In Steven Soderbergh’s 2001 movie, Ocean’s Eleven, there’s one specific moment when the head of the Bellagio Casino, Benedict, realizes he has no way of stopping the heist.
When he goes down to inspect the vault in person, Benedict glances down at the floor and notices a crucial detail. The Bellagio logo is imprinted there. But on the camera footage of the robbery the attackers had shared with him earlier, there was no logo.
He suddenly understands that the attackers have manipulated the camera feed. Instead of seeing the true live feed of the casino vault, he was seeing what Ocean’s team wanted him to see. A tape of a staged robbery recorded in a duplicate of the Bellagio vault.
It’s a classic scene that has been repeated in various bank heist movies over the years.
And, as it turns out, it’s also the perfect metaphor to explain how some modern-day cyber attacks happen in the financial sector.
In this article we’ll explore one attack scenario in fraud detection and protection services. And we’ll explain why it hints at the need for strong endpoint security.
The changing face of financial fraud
Financial fraud detection and protection services were already hugely important in banking. But regulations such as PSD2 have made them a necessary requirement.
The only problem is that fraud detection is a lot more complicated today than it used to be. 10 or 15 years ago, it was centered around an individual’s location. In other words, where the card was used - such as at an ATM, a hotel, or a restaurant. A classic red flag moment back then would have been if a bank account was accessed once in London, and then again in New York three hours later. This operation would have been physically impossible for the same person to carry out. And so a bank would be immediately informed that something untoward had occurred.
These days, it’s different. The proliferation of digital mobile payments and the use of virtual cards has somewhat blurred the view of what banking fraud looks like. It’s a lot trickier to know for sure what is genuine and what is bogus.
A user’s location is a guaranteed and trusted metric. It’s something that can be confirmed accurately. But with mobile payments, a user might use a VPN proxy to make it look like they’re somewhere they’re not. And there are examples in recent years involving Tinder and Pokemon Go where users have manipulated their device’s location using rooting tools.

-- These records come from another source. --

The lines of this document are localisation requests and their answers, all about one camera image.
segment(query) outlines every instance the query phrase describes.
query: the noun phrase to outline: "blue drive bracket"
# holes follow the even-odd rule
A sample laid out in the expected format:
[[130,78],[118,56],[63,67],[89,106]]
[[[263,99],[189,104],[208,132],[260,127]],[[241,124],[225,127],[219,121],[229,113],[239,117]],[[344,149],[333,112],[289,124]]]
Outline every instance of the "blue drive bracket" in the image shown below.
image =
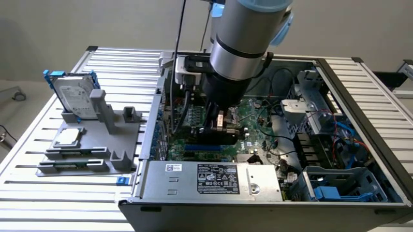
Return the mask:
[[54,78],[54,77],[62,77],[62,76],[65,76],[65,75],[66,75],[66,72],[65,72],[65,71],[53,71],[51,74],[50,74],[49,69],[43,71],[45,80],[46,80],[47,84],[50,85],[50,88],[54,90],[54,92],[55,92],[55,94],[57,94],[57,96],[58,96],[58,99],[59,99],[61,104],[62,104],[62,106],[63,106],[63,112],[69,112],[69,110],[67,110],[66,107],[65,107],[63,101],[62,101],[62,99],[61,99],[59,93],[58,93],[58,91],[57,91],[57,89],[55,89],[54,82],[53,82],[53,78]]
[[316,198],[321,202],[368,202],[374,193],[364,193],[360,196],[341,196],[337,187],[320,186],[315,189]]
[[100,81],[98,81],[98,75],[97,75],[94,70],[92,70],[90,75],[92,75],[93,80],[94,80],[94,87],[101,89],[101,84],[100,84]]

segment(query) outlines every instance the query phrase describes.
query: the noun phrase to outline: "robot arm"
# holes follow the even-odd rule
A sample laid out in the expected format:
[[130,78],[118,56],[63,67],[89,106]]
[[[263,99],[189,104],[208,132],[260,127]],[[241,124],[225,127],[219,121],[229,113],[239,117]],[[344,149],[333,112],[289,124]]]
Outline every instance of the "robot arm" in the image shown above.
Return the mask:
[[253,77],[260,77],[257,69],[261,68],[275,36],[279,38],[279,34],[285,35],[288,31],[292,1],[228,0],[220,25],[215,30],[217,35],[211,57],[178,58],[176,82],[190,91],[194,84],[200,83],[197,80],[204,77],[202,90],[208,98],[204,134],[208,134],[208,130],[212,130],[216,138],[219,134],[224,134],[224,137],[229,134],[220,119],[227,116],[229,107],[241,101]]
[[281,43],[293,19],[292,1],[227,1],[211,56],[216,74],[204,84],[216,112],[225,111],[245,95],[276,35],[273,42]]

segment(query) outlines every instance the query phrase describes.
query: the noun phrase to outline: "power supply label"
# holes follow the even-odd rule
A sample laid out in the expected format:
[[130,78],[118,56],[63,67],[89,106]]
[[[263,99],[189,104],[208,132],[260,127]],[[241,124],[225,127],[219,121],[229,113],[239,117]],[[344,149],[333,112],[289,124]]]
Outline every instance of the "power supply label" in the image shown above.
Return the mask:
[[197,174],[201,194],[240,194],[237,165],[198,164]]

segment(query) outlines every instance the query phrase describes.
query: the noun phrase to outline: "metal frame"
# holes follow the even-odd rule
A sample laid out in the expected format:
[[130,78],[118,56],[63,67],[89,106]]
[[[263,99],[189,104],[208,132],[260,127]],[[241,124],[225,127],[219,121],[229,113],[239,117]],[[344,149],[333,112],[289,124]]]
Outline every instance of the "metal frame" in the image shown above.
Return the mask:
[[[398,72],[404,73],[408,76],[410,81],[413,81],[413,60],[407,59],[404,61],[406,62],[402,65]],[[395,94],[395,96],[399,99],[413,99],[413,90],[398,90],[398,89],[395,89],[392,93]]]
[[[98,72],[100,79],[105,83],[104,89],[109,92],[109,102],[116,108],[124,107],[125,101],[129,101],[129,104],[133,103],[137,107],[150,109],[145,106],[152,104],[152,94],[156,92],[157,83],[154,80],[160,78],[156,68],[158,67],[157,55],[160,56],[160,54],[160,51],[101,47],[97,51],[86,52],[73,72],[89,72],[92,69]],[[309,58],[319,58],[304,56],[289,57],[303,61],[308,61]],[[340,73],[340,78],[343,76],[348,80],[358,79],[359,77],[355,76],[355,73],[363,75],[360,78],[370,78],[351,58],[325,59],[335,72]],[[359,69],[359,71],[351,69],[348,70],[351,74],[341,75],[341,73],[347,72],[339,69],[341,67],[352,67],[352,69]],[[380,89],[366,91],[360,88],[348,87],[348,91],[356,101],[375,101],[372,96],[366,94],[367,92],[376,94],[378,101],[387,99],[384,96],[378,95],[382,92]],[[10,155],[0,164],[0,231],[133,232],[133,227],[128,223],[114,203],[117,200],[132,195],[133,187],[116,185],[118,175],[80,177],[35,176],[35,165],[45,157],[41,153],[49,148],[50,142],[57,134],[57,129],[63,121],[59,116],[61,109],[62,106],[54,96],[23,134]],[[366,106],[363,110],[367,116],[375,115],[372,114],[372,110],[367,110]],[[386,130],[384,128],[376,129],[382,135],[386,134],[383,131]],[[145,143],[145,130],[146,127],[142,128],[138,136],[137,156],[141,154],[142,144]],[[138,169],[144,170],[145,165],[146,161],[141,163]],[[344,209],[347,212],[348,210],[355,211],[352,207],[344,205],[339,205],[339,208],[328,208],[329,206],[321,204],[321,210],[313,211],[313,213],[317,214],[317,212],[325,211],[328,214],[339,209]],[[276,215],[269,220],[273,221],[275,218],[280,218],[285,222],[295,220],[293,223],[297,223],[300,214],[296,214],[293,218],[281,217],[292,210],[297,212],[296,204],[292,204],[291,208],[277,207],[275,211]],[[398,228],[391,228],[390,226],[395,225],[387,225],[387,231],[400,231]]]
[[398,160],[394,151],[391,150],[388,144],[382,138],[372,122],[370,121],[360,105],[355,101],[347,87],[340,81],[339,77],[335,75],[335,71],[329,67],[329,64],[325,60],[320,60],[321,68],[329,73],[327,75],[327,84],[333,93],[335,99],[339,101],[347,116],[350,117],[354,125],[360,133],[360,136],[368,145],[371,152],[374,155],[378,155],[376,161],[386,172],[387,177],[390,175],[387,172],[390,171],[398,184],[402,186],[402,190],[406,193],[407,197],[402,196],[404,202],[411,205],[411,201],[413,199],[413,180],[404,169],[400,161]]

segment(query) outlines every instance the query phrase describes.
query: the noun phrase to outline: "circuit board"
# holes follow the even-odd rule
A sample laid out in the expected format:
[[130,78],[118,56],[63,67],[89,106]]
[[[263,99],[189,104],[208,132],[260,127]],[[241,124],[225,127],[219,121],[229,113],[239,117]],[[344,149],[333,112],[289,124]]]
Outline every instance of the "circuit board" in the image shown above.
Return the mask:
[[[185,127],[197,128],[202,126],[206,110],[204,106],[192,106],[188,111],[188,117],[184,122]],[[169,160],[174,161],[213,161],[213,162],[245,162],[256,153],[267,156],[264,144],[271,146],[275,138],[267,136],[261,130],[275,135],[272,121],[268,117],[268,111],[263,106],[263,101],[257,99],[243,99],[237,107],[229,109],[228,128],[244,128],[247,137],[239,140],[236,145],[205,146],[206,150],[192,150],[192,146],[186,144],[189,132],[181,132],[169,142]]]

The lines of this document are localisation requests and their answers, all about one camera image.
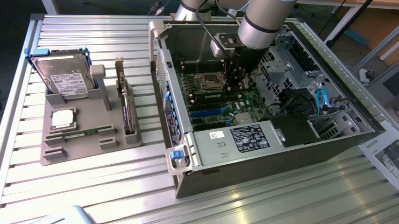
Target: gray plastic holder
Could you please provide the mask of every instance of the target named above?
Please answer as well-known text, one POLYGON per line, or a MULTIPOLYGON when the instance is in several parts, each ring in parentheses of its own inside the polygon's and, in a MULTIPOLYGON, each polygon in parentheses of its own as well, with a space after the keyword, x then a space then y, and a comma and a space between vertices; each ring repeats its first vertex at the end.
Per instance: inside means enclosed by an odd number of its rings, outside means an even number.
POLYGON ((99 84, 99 91, 100 94, 103 96, 103 102, 104 102, 104 106, 105 106, 105 110, 111 110, 111 105, 109 105, 109 99, 107 96, 107 88, 105 88, 105 84, 104 84, 104 78, 105 78, 105 67, 103 64, 97 64, 97 65, 92 65, 89 66, 89 75, 92 76, 92 78, 95 80, 97 80, 97 84, 99 84))
POLYGON ((60 146, 65 144, 65 140, 63 137, 56 137, 56 138, 51 138, 52 134, 45 135, 45 140, 44 143, 49 146, 49 147, 55 147, 55 146, 60 146))
POLYGON ((87 91, 89 99, 101 99, 101 91, 99 89, 92 89, 87 91))
POLYGON ((47 160, 55 160, 55 159, 65 158, 67 157, 67 151, 63 149, 63 147, 55 147, 55 148, 51 148, 49 150, 47 150, 44 152, 43 157, 47 160))
POLYGON ((115 137, 99 139, 99 145, 103 150, 116 147, 117 143, 115 137))
POLYGON ((64 98, 59 93, 45 94, 45 99, 51 105, 65 104, 64 98))
POLYGON ((115 134, 115 127, 113 127, 113 125, 101 125, 101 126, 99 126, 99 128, 101 128, 104 126, 111 126, 111 128, 99 130, 99 135, 115 134))
POLYGON ((132 144, 140 140, 141 136, 135 132, 135 134, 125 134, 125 128, 124 128, 124 143, 132 144))

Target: warning label
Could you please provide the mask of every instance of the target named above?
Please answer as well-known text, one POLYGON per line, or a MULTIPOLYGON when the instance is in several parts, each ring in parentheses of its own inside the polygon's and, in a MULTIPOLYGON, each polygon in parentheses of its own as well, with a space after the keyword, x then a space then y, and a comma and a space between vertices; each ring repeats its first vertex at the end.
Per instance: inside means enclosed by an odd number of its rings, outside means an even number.
POLYGON ((270 147, 259 125, 238 127, 230 131, 242 153, 270 147))
POLYGON ((52 75, 51 79, 61 96, 87 93, 87 87, 81 73, 52 75))

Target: green circuit board
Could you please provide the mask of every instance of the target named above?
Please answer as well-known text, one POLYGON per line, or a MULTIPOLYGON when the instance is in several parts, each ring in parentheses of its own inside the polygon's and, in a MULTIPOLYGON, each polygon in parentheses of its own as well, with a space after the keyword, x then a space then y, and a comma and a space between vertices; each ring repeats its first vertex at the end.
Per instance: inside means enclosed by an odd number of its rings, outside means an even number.
POLYGON ((248 88, 231 91, 228 95, 223 94, 220 88, 223 86, 223 83, 220 83, 222 76, 216 74, 218 77, 212 76, 209 80, 203 79, 203 75, 209 74, 179 75, 180 89, 193 130, 209 130, 239 125, 236 115, 240 113, 246 113, 251 122, 258 122, 264 115, 266 109, 256 89, 248 88), (191 117, 193 113, 207 113, 214 110, 222 110, 222 113, 191 117))

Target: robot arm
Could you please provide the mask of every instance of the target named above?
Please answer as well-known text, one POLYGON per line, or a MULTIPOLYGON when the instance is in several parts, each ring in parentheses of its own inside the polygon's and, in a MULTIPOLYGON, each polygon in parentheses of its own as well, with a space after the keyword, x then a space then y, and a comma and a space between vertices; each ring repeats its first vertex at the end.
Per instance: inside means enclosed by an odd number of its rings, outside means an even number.
MULTIPOLYGON (((204 1, 181 0, 175 19, 197 20, 195 12, 200 7, 199 17, 203 21, 211 20, 209 10, 215 5, 215 0, 208 0, 205 3, 204 1)), ((243 6, 247 0, 219 0, 219 3, 223 7, 232 8, 243 6)), ((256 68, 295 3, 296 0, 251 0, 238 35, 227 37, 227 35, 216 34, 212 38, 218 40, 218 43, 211 41, 214 55, 224 57, 226 90, 231 90, 256 68)))
MULTIPOLYGON (((226 8, 239 9, 248 0, 219 0, 226 8)), ((204 0, 181 0, 176 20, 196 21, 195 10, 204 0)), ((244 19, 238 30, 242 43, 251 49, 264 49, 270 46, 283 22, 290 14, 296 0, 251 0, 244 19)), ((208 0, 200 8, 203 20, 211 20, 209 10, 215 0, 208 0)))

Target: slotted aluminum surface
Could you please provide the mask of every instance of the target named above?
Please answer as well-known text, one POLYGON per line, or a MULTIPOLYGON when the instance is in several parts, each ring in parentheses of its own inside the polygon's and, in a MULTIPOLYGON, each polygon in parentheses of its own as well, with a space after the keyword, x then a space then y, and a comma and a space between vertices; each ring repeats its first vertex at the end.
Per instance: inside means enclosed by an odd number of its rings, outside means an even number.
POLYGON ((144 146, 41 166, 45 87, 27 68, 4 142, 0 223, 29 223, 71 205, 97 223, 398 223, 398 191, 355 148, 320 164, 175 199, 148 63, 148 22, 163 18, 57 15, 37 22, 33 46, 85 45, 93 64, 105 65, 105 84, 116 77, 113 58, 124 57, 144 146))

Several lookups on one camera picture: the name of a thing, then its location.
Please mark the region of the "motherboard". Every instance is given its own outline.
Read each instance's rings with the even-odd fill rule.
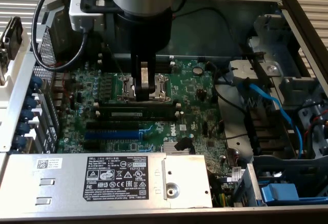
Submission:
[[[97,65],[62,76],[58,153],[166,152],[184,138],[206,158],[213,173],[231,173],[212,73],[195,59],[171,62],[156,74],[149,101],[135,100],[129,73],[102,72]]]

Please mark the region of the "ventilation grille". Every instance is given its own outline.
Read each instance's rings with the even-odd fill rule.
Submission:
[[[49,28],[46,27],[45,34],[42,38],[42,44],[40,48],[40,55],[42,58],[42,61],[49,66],[55,66],[57,61],[55,54],[53,52],[51,38],[49,34]],[[34,67],[34,74],[42,79],[46,79],[48,83],[52,84],[52,80],[54,77],[54,72],[48,71],[41,66],[35,66]]]

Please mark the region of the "green circuit board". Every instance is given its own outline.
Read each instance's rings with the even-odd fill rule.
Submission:
[[[124,104],[129,99],[124,99],[124,80],[128,74],[121,73],[100,73],[95,66],[88,69],[81,68],[72,72],[75,80],[74,86],[74,107],[72,110],[69,99],[64,102],[61,112],[61,137],[59,138],[58,153],[95,153],[95,152],[165,152],[163,146],[165,142],[177,143],[183,137],[190,137],[196,154],[202,154],[206,158],[207,167],[216,173],[230,173],[230,165],[220,164],[220,159],[226,156],[226,141],[222,139],[223,134],[218,133],[218,124],[221,120],[217,102],[211,102],[212,97],[212,76],[210,72],[203,71],[202,75],[195,75],[193,69],[199,67],[204,70],[204,64],[197,60],[175,60],[175,67],[172,74],[160,75],[165,80],[166,99],[160,101],[154,112],[167,112],[163,105],[171,105],[175,100],[181,104],[179,117],[176,120],[139,120],[135,121],[133,115],[138,116],[135,109],[127,112],[132,117],[126,121],[111,121],[125,129],[131,123],[138,123],[139,128],[148,130],[143,133],[142,139],[115,139],[101,140],[96,143],[96,149],[89,148],[86,143],[86,124],[97,121],[94,115],[94,100],[98,97],[102,104],[118,105]],[[97,95],[94,95],[94,83],[97,80]],[[203,100],[197,95],[197,91],[205,92]],[[82,101],[77,102],[77,93],[80,92]],[[213,136],[203,134],[204,123],[207,123],[208,130]]]

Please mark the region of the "power supply label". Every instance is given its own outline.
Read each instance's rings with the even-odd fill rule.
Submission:
[[[88,157],[86,201],[149,199],[147,156]]]

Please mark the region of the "barcode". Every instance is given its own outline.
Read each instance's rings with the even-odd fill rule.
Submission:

If location used to be a stationary data point that a bank could lock onto, there are now thousands of data points dancing around in the ether. That’s why there’s now a recognition in banking that humans alone probably can’t monitor so many of these moving parts.
That’s where AI comes in.
How AI can help
AI can help banking systems to analyze big data points and improve - or even generate new - fraud detection algorithms.
But to collect the data in the first place, fraud systems need to use sensors that are connected to mobile apps. Typically these sensors are included in mobile SDKs that are integrated into applications. These can identify and verify transactions linked to a specific account.
The danger with relying on SDKs for this task, though, is that you don’t always know how secure they are. As we covered in a recent article about stopping software supply chain attacks, there have been plenty of examples recently of malicious code within libraries and dependencies helping hackers to infiltrate some of the world’s biggest tech companies.
Then there’s the threat of an attacker using a banking application with a rooted device, or using social engineering to get end users to install a fraudulent app.
Strong endpoint security secures the vault
Let’s go back to the Ocean’s Eleven comparison at the beginning of this piece for a second. If you were planning an attack on a bank or a casino, then the security cameras would be a logical target. After all, your main goal would be to trick security staff into thinking an attack wasn’t happening.
Now imagine that instead of a physical bank, your target was a bank’s mobile app. In this case, the SDK is the sensor (or the camera).
In the same way that a bank’s security would be categorized as circumspect if its cameras were easily manipulated without the security team knowing, a mobile banking app’s security would fall well short if it wasn’t able to recognize a fraudulent SDK.
It’s for that reason that strong endpoint security is so important. A bank can choose to invest in smart cameras that recognise someone moving close to them. And they can also choose to invest in user interface protection, anti-tampering technology, and the ability to check for existing vulnerabilities in SDKs for their mobile banking app.